Yesterday he called and said any and all Mesquite blanks and wood he has is mine if I want it. Well, it's hard to turn down wood that I milled, so I went over today and loaded up all that he was getting rid of.

To my surprise, a lot was Desert Willow, and there are 2 pieces of Maple he got in Pennsylvania. All are sealed, and ready to be mounted. Check it out below.





I don't know what to do with it because my lathe is still over at a friends house. I'll use some, but will give up most of it. When I unload the truck, I'll take individual pictures and post them here for sale or trade. the Desert willow looks interesting. It's the stuff that's wrapped......... Jerry (in Tucson)

Reactions: Like 3 | Way Cool 9 | +Karma 2


----------



## Nature Man (Sep 28, 2019)

Incredible treasure trove! Seems a great time to pay it forward!

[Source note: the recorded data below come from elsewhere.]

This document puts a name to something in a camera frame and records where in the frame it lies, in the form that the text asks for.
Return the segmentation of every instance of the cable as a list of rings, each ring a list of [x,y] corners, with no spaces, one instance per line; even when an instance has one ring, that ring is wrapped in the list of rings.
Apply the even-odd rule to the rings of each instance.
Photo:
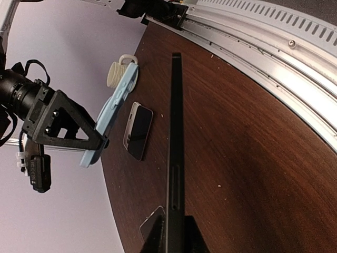
[[[23,145],[22,145],[22,137],[23,137],[23,131],[19,134],[19,152],[24,152]],[[25,164],[25,159],[21,159],[21,164]],[[21,172],[25,172],[26,167],[21,167]]]

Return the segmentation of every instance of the wooden table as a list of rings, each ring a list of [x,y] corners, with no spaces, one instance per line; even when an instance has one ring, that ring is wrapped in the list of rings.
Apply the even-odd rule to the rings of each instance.
[[[137,87],[102,157],[126,253],[165,205],[171,54],[183,55],[186,214],[211,252],[337,252],[337,156],[294,113],[226,62],[150,24]],[[132,103],[155,112],[145,159],[123,147]]]

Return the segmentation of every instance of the white cup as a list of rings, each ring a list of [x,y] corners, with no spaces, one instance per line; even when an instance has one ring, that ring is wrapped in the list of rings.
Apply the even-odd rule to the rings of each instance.
[[[116,88],[119,84],[120,80],[122,79],[122,76],[124,75],[127,67],[127,64],[123,64],[124,60],[131,59],[134,61],[135,64],[138,64],[138,59],[134,55],[130,54],[123,54],[119,60],[119,62],[113,62],[109,73],[107,75],[106,85],[110,88]]]

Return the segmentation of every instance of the screw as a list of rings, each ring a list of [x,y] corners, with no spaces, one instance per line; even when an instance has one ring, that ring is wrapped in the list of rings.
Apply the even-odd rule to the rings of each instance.
[[[289,46],[290,48],[295,48],[295,47],[296,47],[295,41],[293,41],[293,40],[289,41],[289,42],[288,42],[288,46]]]

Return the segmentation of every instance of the black triangular bracket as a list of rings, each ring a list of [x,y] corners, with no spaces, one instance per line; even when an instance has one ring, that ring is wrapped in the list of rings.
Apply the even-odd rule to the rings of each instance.
[[[65,138],[57,137],[61,128],[67,130]],[[80,128],[87,140],[76,138]],[[95,122],[82,106],[46,85],[39,90],[22,126],[28,138],[38,144],[98,150],[104,138],[94,128]]]

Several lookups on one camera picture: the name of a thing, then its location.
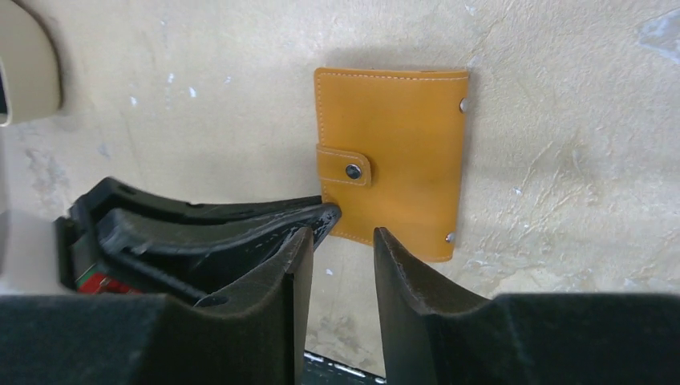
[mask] metal snap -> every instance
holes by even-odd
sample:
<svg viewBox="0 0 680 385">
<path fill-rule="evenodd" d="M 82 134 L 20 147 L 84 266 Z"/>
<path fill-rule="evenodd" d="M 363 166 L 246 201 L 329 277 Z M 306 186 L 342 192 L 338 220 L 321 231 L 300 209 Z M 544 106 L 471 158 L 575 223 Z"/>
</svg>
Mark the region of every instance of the metal snap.
<svg viewBox="0 0 680 385">
<path fill-rule="evenodd" d="M 350 179 L 354 180 L 361 178 L 362 174 L 361 169 L 356 164 L 350 164 L 349 166 L 347 166 L 345 168 L 345 173 Z"/>
</svg>

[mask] beige wall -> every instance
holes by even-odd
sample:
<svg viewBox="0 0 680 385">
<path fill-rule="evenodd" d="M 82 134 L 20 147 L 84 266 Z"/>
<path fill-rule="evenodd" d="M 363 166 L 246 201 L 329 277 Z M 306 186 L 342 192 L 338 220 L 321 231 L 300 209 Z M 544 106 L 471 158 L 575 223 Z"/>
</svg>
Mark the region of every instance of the beige wall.
<svg viewBox="0 0 680 385">
<path fill-rule="evenodd" d="M 481 294 L 680 292 L 677 0 L 21 3 L 66 97 L 2 131 L 31 218 L 106 175 L 191 201 L 318 194 L 316 67 L 468 67 L 458 244 L 437 269 Z M 322 245 L 307 344 L 380 372 L 372 269 L 366 246 Z"/>
</svg>

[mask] red object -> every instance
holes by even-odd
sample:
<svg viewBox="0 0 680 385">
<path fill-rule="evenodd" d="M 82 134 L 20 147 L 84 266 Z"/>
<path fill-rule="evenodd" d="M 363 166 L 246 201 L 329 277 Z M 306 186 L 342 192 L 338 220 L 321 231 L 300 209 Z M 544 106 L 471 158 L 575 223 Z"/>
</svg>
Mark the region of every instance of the red object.
<svg viewBox="0 0 680 385">
<path fill-rule="evenodd" d="M 85 283 L 78 288 L 79 293 L 83 294 L 140 294 L 141 291 L 125 285 L 115 279 L 107 277 L 102 273 L 93 273 Z"/>
</svg>

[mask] card holder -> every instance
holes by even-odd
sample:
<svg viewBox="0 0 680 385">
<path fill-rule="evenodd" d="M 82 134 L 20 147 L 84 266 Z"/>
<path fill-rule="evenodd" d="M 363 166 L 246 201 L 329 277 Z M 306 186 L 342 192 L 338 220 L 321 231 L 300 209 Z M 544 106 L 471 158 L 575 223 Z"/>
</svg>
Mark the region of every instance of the card holder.
<svg viewBox="0 0 680 385">
<path fill-rule="evenodd" d="M 332 235 L 372 245 L 388 228 L 423 261 L 448 261 L 460 195 L 466 71 L 319 68 L 322 198 Z"/>
</svg>

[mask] beige plastic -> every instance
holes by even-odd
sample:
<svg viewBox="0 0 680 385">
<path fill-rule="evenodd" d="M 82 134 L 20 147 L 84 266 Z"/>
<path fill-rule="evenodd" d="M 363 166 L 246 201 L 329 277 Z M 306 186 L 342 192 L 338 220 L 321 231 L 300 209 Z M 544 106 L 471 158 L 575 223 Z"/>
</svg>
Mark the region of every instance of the beige plastic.
<svg viewBox="0 0 680 385">
<path fill-rule="evenodd" d="M 0 111 L 0 127 L 44 118 L 59 109 L 59 69 L 50 40 L 11 0 L 0 0 L 0 78 L 7 106 L 6 113 Z"/>
</svg>

Chuck

Reactions: Agree 1


----------



## Nubsnstubs (Sep 28, 2019)

Nature Man said:


> Incredible treasure trove! Seems a great time to pay it forward! Chuck


Chuck, that's what I intend to do with most.......... I'll unload the truck about Wednesday, take some pictures, sort through the blanks, and then post what might make some of you guys happy. I do have to give some to some of the club members though. ........ Jerry (in Tucson)

Reactions: Sincere 1


----------



## David Hill (Sep 28, 2019)

Great “find”” !!
Taking care of friends is a reward in itself.

Reactions: Agree 1


----------



## Mr. Peet (Sep 28, 2019)

Dessert Willow, _Chilopsis linearis_, is usually a large shrub...?.. Based on the "milk" crate comparison, that is huge. 

Wonder if it is actually x _Chitalpa_, one of the Dessert willow and Catalpa hybrids...??..

Reactions: Sincere 1


----------



## Nubsnstubs (Oct 3, 2019)

Today, I finally had a chance to look at this wood more carefully. Most of what is labeled Desert Willow is actually Apple wood. Then, there were a couple labeled Desert Willow that is wood I've never seen before. It also looks like there are a couple pieces of Mesquite that tried to get spalting going, but didn't quite make it. Tomorrow I'll get pictures of this stuff after I run it through the jointer to clean it up some. 

Mark, you always tell people who are going to send you a sample that they need to be a certain size. Would pieces larger work for you? I would think you have equipment to mill woods to make your sample size. I cut a piece today that might be DW, but it's about 1 1/4" thick, 4" wide and about 6-7" wide. I could send that to you if you want. I'll make up more of the other stuff, including bark if you like. .......... Jerry (in Tucson)


----------



## Mr. Peet (Oct 4, 2019)

Nubsnstubs said:


> Today, I finally had a chance to look at this wood more carefully. Most of what is labeled Desert Willow is actually Apple wood. Then, there were a couple labeled Desert Willow that is wood I've never seen before. It also looks like there are a couple pieces of Mesquite that tried to get spalting going, but didn't quite make it. Tomorrow I'll get pictures of this stuff after I run it through the jointer to clean it up some.
> 
> Mark, you always tell people who are going to send you a sample that they need to be a certain size. Would pieces larger work for you? I would think you have equipment to mill woods to make your sample size. I cut a piece today that might be DW, but it's about 1 1/4" thick, 4" wide and about 6-7" wide. I could send that to you if you want. I'll make up more of the other stuff, including bark if you like. .......... Jerry (in Tucson)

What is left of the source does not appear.